What is the primary function of an institution or organisation: to fulfil its official objectives as well as possible, or to provide equitable access to itself?
If you picked the first option, you’re either an optimist or perhaps a time traveller. For the latter is very much the spirit of our age.
One doesn’t have to look far to see examples of this sort of thinking. The House of Commons, for example, has been transformed since the early Noughties by the quest to make it “family friendly”.
This is a doomed quest; what use is clocking off at 5pm if, like most MPs, your family life is not in London? But deep cuts to sitting hours, and thus to MPs’ ability to actually perform their role, are outweighed by the goal of securing a different mix of MPs.
Despite this, sometimes it takes a more practical example to really bring home the consequences of this thinking. This weekend, for example, there was the realisation that the Fire Service no longer expects recruits to be able to pull an average-weight adult from a burning building.
If you take the view that the Fire Service should be about giving everybody who wants to join it an equal chance of doing so, it makes sense. Rigorous physical tests, especially those involving carrying heavy weights, would strongly favour male applicants, and indeed appeared to do so.
But those standards were surely devised for some reason other than a conspiracy to keep women out of the fire service. Even as long ago as 2011, the tone struck by a Fire Service spokesperson reveals how completely this way of thinking had already taken over:
The influence of such thinking needs to be checked, and not just because you might someday find yourself trapped in a burning building with a firefighter unable to lift you.
Covid-19 has cruelly exposed serious shortcomings in the United Kingdom’s state capacity. Aside from a lucky break with the vaccination programme, the State’s response to the crisis has been deeply underwhelming.

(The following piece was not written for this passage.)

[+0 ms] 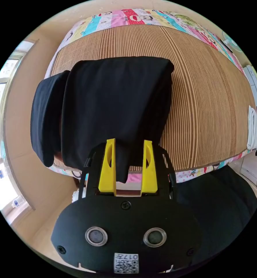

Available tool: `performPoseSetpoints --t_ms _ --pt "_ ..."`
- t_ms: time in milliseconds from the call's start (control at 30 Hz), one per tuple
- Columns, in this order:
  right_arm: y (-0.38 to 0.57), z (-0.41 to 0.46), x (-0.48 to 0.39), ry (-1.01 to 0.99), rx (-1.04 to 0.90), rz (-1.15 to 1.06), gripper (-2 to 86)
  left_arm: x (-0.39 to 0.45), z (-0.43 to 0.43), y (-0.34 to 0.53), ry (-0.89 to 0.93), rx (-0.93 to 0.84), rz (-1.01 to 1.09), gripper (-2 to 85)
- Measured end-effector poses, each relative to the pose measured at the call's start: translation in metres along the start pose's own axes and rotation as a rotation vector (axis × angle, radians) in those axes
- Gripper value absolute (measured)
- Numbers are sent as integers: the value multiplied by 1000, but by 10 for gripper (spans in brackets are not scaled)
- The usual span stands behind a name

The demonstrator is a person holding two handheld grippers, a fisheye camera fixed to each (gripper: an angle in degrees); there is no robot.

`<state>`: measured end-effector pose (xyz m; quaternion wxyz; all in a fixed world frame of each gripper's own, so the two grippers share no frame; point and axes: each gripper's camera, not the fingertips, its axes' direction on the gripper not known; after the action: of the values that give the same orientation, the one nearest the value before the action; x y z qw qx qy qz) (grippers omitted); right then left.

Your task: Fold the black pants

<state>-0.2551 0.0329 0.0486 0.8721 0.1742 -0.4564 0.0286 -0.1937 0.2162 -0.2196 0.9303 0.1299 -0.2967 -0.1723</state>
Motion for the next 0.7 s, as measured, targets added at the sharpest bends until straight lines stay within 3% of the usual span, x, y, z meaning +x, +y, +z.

If the Government is serious about delivering a much-needed overhaul of the public sector and the Civil Service, a shift back towards merit — defined by the actual requirements of the role, and not an idealised vision of the composition of the workforce — must be part of the solution.
Perhaps ministers could consider an ‘Efficacy Act’, a counterpoint to the Equality Act, imposing a statutory duty on public sector bodies to put performance outcomes first. It could also create an independent mechanism for ensuring they do so, rather than having management mark its own homework.
Such a programme could actually be great for accessibility; CV-blind recruitment and entrance exams, for example, would be a boon to able applicants from disadvantaged backgrounds. But it would frustrate diversity managers by placing the final shape of the workforce beyond their control.